§ **WHAT YOU WILL DO**
Your task is to return exactly the lines that run from the one containing "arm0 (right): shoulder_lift" through the end of the listing below, without any pictures.

─── DATA BLOCK

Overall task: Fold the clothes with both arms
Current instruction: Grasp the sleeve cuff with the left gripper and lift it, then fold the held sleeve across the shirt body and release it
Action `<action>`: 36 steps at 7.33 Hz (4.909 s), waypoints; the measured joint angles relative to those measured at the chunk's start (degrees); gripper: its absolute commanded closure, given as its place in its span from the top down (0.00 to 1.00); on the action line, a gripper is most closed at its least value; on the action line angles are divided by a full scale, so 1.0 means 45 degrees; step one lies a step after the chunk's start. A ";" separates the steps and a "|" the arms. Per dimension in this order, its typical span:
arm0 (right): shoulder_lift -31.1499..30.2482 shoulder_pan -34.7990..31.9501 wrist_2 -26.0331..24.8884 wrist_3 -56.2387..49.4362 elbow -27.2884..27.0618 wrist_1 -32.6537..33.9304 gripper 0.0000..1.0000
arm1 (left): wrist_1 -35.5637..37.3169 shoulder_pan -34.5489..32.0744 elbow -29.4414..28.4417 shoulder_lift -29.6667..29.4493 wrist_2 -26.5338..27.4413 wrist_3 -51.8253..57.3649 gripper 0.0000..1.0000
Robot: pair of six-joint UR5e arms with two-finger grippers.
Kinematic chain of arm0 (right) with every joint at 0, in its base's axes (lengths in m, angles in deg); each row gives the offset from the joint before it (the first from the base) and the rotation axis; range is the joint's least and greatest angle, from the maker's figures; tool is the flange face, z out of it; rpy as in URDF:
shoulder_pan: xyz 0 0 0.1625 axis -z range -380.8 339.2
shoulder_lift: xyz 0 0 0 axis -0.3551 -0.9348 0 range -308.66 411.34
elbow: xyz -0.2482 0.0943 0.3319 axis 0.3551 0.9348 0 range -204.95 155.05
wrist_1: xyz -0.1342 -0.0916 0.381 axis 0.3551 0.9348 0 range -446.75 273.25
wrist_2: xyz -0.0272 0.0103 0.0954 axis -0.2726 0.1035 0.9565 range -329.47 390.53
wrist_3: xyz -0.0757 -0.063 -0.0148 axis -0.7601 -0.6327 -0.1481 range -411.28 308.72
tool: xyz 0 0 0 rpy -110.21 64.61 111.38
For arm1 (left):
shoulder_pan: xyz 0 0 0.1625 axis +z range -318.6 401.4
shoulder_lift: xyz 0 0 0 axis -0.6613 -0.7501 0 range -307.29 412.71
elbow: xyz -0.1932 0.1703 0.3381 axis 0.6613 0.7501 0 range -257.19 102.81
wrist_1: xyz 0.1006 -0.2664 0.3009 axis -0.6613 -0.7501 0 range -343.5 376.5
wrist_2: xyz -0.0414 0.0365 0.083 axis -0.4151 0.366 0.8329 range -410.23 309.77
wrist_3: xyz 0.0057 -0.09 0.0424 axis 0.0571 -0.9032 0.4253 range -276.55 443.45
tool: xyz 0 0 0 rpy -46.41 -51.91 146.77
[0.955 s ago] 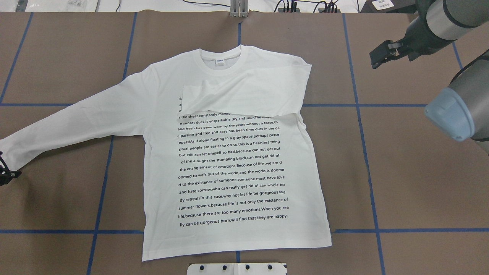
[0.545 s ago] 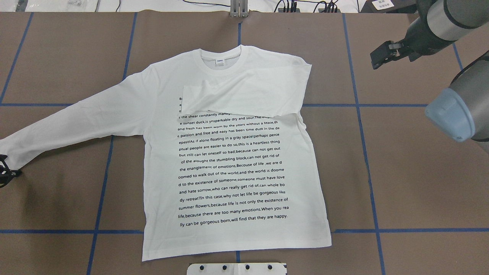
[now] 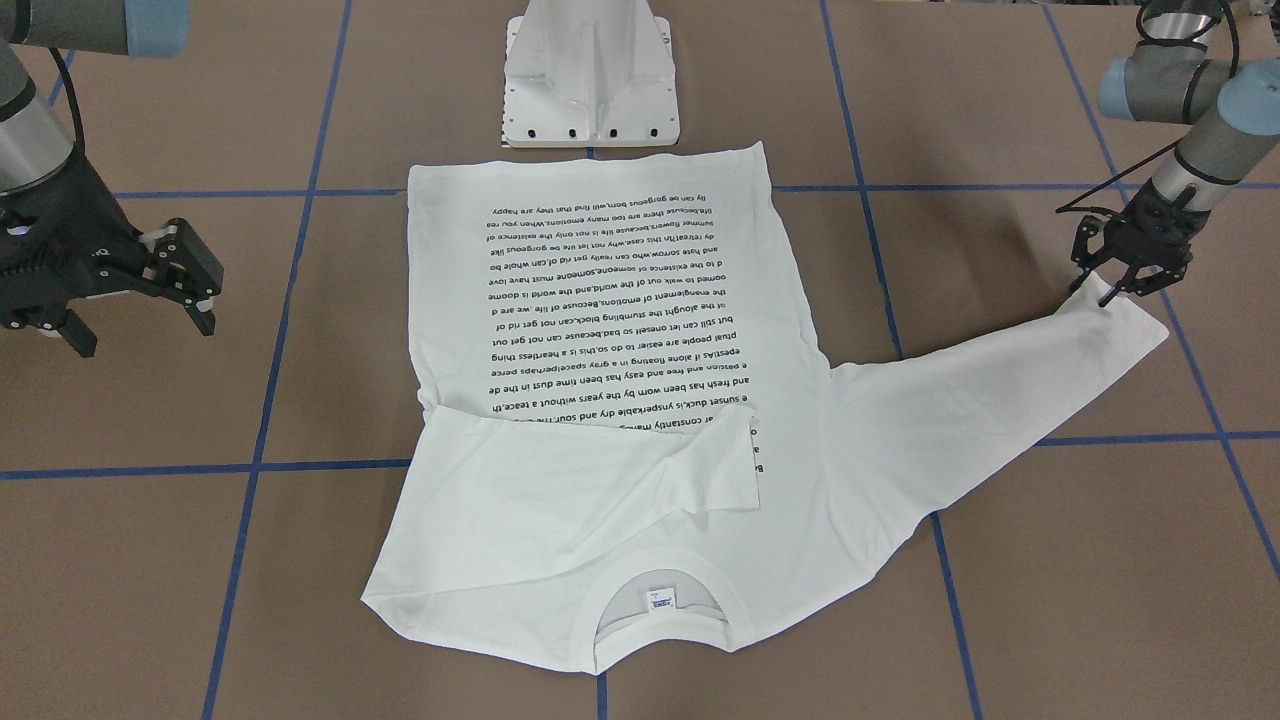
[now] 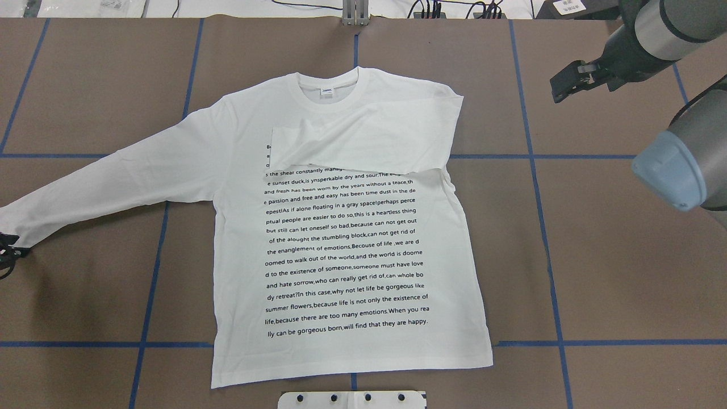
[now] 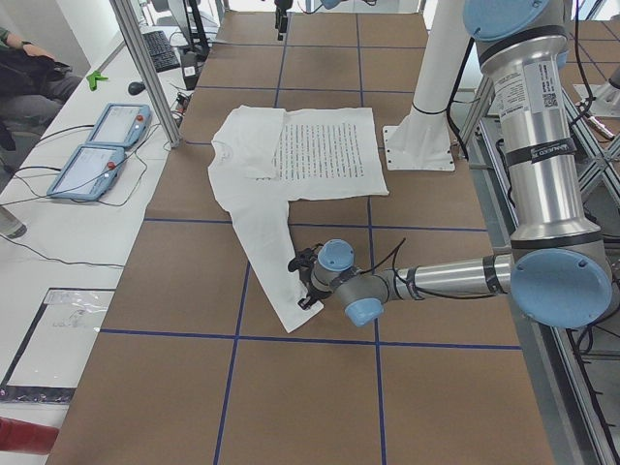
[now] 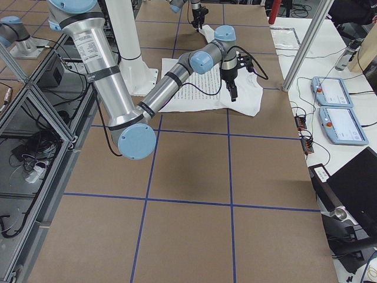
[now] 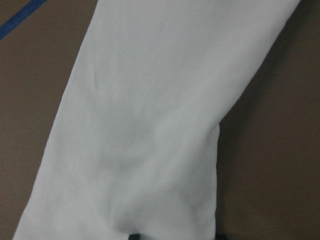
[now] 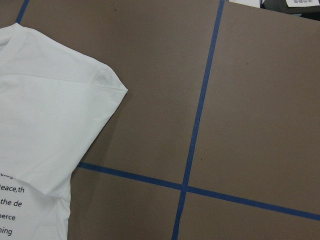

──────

§ **TASK RESULT**
arm0 (right): shoulder_lift -31.1499..30.2482 shoulder_pan -34.7990..31.9501 wrist_2 -26.0331..24.8884 wrist_3 -56.2387..49.4362 elbow -27.2884..27.0618 wrist_1 -32.6537..33.9304 gripper 0.0000..1.0000
arm1 (left): wrist_1 -35.5637..37.3169 shoulder_pan -34.5489..32.0744 elbow -29.4414..28.4417 shoulder_lift -29.6667..29.4493 wrist_2 -26.5338..27.4413 wrist_3 -51.8253..57.3649 gripper 0.0000..1.0000
Robot: pair of six-joint UR5e arms with two-finger grippers.
Kinematic chain of arm0 (right) with every joint at 0, in its base's axes (lengths in m, angles in deg); each row gives the offset from the joint before it (the first from the base) and the rotation axis; range is the joint's least and greatest angle, from the maker's figures; tool is the flange face, z out of it; rpy as in URDF:
shoulder_pan: xyz 0 0 0.1625 axis -z range -380.8 339.2
shoulder_lift: xyz 0 0 0 axis -0.3551 -0.9348 0 range -308.66 411.34
elbow: xyz -0.2482 0.0943 0.3319 axis 0.3551 0.9348 0 range -204.95 155.05
wrist_1: xyz -0.1342 -0.0916 0.381 axis 0.3551 0.9348 0 range -446.75 273.25
wrist_2: xyz -0.0272 0.0103 0.0954 axis -0.2726 0.1035 0.9565 range -329.47 390.53
wrist_3: xyz -0.0757 -0.063 -0.0148 axis -0.7601 -0.6327 -0.1481 range -411.28 308.72
tool: xyz 0 0 0 rpy -110.21 64.61 111.38
For arm1 (left):
shoulder_pan: xyz 0 0 0.1625 axis +z range -318.6 401.4
shoulder_lift: xyz 0 0 0 axis -0.6613 -0.7501 0 range -307.29 412.71
elbow: xyz -0.1932 0.1703 0.3381 axis 0.6613 0.7501 0 range -257.19 102.81
wrist_1: xyz 0.1006 -0.2664 0.3009 axis -0.6613 -0.7501 0 range -343.5 376.5
wrist_2: xyz -0.0414 0.0365 0.083 axis -0.4151 0.366 0.8329 range -410.23 309.77
wrist_3: xyz 0.0057 -0.09 0.0424 axis 0.0571 -0.9032 0.4253 range -276.55 443.45
tool: xyz 0 0 0 rpy -46.41 -51.91 146.77
[0.955 s ago] 
[0.545 s ago] 
[now] 
[now] 
[now] 
[now] 
[now] 
[now] 

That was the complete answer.